Le conducteur et une passagère assise à ses côtés ne discutaient même plus le principe de la corruption et en sont arrivés à supplier l’agent pour ne pas payer la totalité de la somme, jugée élevée. Le montant correspondant à près de 15% du SMIG. Face à ce « marchandage », l’agent s’est mis à menacer de faire passer le véhicule de transport collectif à la fourrière, jurant ses grands dieux que personne ne pourra plus rien faire pour eux. « C’est pour cela que je vous dis réglez moi ici en douce, puis partez ! Donc c’est 40 dinars, ce que je vous dis, vous le payez ! J’ai juré que ce sera cette somme, vous n’allez pas me pousser à jeûner pour parjure ! Et vous connaissez le sens du parjure chez nous », a insisté l’agent.

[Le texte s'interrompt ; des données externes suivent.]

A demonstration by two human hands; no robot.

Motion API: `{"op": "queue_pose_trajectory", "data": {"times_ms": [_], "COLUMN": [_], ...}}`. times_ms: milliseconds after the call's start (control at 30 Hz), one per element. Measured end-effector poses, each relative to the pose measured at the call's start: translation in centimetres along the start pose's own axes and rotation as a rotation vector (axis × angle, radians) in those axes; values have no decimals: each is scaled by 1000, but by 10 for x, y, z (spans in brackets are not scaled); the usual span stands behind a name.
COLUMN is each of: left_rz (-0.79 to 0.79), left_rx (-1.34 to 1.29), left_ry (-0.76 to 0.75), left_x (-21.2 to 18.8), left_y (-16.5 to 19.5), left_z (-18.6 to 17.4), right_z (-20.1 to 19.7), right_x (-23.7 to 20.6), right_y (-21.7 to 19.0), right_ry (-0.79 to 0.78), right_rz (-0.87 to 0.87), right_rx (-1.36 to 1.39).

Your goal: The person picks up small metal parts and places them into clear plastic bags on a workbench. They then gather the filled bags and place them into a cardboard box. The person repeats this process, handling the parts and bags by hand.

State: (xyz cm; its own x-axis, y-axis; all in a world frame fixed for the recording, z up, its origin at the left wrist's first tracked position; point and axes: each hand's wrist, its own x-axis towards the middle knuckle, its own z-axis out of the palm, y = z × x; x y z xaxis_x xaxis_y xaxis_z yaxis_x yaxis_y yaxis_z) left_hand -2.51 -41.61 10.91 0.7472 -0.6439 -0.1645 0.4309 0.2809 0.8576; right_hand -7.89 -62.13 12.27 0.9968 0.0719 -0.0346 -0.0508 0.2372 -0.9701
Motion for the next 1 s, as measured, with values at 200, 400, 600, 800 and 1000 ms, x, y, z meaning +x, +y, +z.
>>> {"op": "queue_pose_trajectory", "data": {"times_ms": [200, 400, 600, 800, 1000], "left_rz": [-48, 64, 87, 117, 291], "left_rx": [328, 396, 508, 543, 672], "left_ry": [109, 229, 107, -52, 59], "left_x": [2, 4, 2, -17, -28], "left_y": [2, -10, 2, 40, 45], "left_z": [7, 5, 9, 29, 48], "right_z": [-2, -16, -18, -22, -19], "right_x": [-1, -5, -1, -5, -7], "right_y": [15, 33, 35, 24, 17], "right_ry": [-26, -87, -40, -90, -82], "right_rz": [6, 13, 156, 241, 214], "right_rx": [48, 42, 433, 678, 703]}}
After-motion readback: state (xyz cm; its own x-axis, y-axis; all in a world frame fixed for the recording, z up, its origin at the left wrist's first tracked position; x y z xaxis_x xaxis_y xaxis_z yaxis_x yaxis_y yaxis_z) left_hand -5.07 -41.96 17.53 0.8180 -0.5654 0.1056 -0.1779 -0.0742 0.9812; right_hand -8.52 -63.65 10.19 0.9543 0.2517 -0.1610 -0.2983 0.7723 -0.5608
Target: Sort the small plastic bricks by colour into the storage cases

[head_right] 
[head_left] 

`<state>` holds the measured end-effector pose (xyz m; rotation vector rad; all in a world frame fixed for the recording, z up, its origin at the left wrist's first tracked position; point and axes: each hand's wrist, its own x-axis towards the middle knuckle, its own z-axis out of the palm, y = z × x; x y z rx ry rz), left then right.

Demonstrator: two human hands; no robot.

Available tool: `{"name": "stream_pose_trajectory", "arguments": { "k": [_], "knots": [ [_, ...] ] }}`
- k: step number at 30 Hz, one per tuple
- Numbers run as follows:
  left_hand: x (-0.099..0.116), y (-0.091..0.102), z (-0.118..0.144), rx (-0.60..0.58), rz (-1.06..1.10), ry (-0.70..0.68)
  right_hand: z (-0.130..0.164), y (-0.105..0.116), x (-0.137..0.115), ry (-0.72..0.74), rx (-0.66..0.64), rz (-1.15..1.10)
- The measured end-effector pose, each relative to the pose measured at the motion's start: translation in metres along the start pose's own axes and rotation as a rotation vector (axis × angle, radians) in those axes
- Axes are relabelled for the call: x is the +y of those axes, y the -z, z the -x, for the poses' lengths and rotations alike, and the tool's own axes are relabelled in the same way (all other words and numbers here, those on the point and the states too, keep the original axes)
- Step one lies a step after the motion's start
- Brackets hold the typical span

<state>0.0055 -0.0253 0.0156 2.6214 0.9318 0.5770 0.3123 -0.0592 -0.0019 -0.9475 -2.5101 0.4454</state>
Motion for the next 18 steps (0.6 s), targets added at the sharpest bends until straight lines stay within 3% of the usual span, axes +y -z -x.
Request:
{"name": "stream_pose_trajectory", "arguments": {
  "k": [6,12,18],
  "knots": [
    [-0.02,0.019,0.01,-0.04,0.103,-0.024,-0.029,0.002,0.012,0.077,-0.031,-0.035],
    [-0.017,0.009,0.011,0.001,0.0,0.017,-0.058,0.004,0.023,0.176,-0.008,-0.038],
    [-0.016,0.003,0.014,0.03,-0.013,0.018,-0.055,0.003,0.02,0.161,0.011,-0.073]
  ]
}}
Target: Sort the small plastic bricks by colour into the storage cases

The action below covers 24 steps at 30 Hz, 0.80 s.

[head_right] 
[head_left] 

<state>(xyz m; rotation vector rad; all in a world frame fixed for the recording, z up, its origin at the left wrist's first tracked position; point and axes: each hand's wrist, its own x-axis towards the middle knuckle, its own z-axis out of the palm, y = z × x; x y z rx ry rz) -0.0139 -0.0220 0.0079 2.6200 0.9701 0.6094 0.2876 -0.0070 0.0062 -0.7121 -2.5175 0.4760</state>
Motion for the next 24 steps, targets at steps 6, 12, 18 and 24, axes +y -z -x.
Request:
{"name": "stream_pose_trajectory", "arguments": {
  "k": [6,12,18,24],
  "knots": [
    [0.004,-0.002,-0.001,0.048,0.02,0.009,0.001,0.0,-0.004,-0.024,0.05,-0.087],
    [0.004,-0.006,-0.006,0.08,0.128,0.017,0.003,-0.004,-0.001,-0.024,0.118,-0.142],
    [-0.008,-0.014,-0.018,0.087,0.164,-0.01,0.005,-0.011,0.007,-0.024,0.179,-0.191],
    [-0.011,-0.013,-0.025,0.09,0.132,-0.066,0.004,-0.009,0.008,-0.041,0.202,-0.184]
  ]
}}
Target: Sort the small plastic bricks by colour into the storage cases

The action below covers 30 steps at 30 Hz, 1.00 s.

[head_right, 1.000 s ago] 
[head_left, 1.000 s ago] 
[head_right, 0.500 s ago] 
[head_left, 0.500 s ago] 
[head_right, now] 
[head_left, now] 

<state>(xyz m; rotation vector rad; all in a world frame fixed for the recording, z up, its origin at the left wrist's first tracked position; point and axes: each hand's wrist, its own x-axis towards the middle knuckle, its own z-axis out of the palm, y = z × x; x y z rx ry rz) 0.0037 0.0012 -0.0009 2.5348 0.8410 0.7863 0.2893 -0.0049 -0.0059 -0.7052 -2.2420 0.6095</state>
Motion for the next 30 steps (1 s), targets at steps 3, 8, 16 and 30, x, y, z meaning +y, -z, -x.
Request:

Pendant ce temps-là, la passagère filmait discrètement la scène tout en s’interrogeant si ce manège était halal ou pas.
Mise à jour à 13h37 : Le ministère de l\’Intérieur a réagi immédiatement à la polémique créée par la vidéo et ce mardi 7 juin en milieu de journée. On apprend ainsi que l\’agent en question a été suspendu de ses fonctions en attendant sa traduction devant le conseil d\’honneur (et non conseil de discipline) qui prendra les décisions adéquates à son encontre. Il peut être carrément limogé ou bien suspendu pendant une durée determinée ou bien traduit devant la justice. Le conducteur peut, pour sa part, déposer plainte auprès du procureur de la République.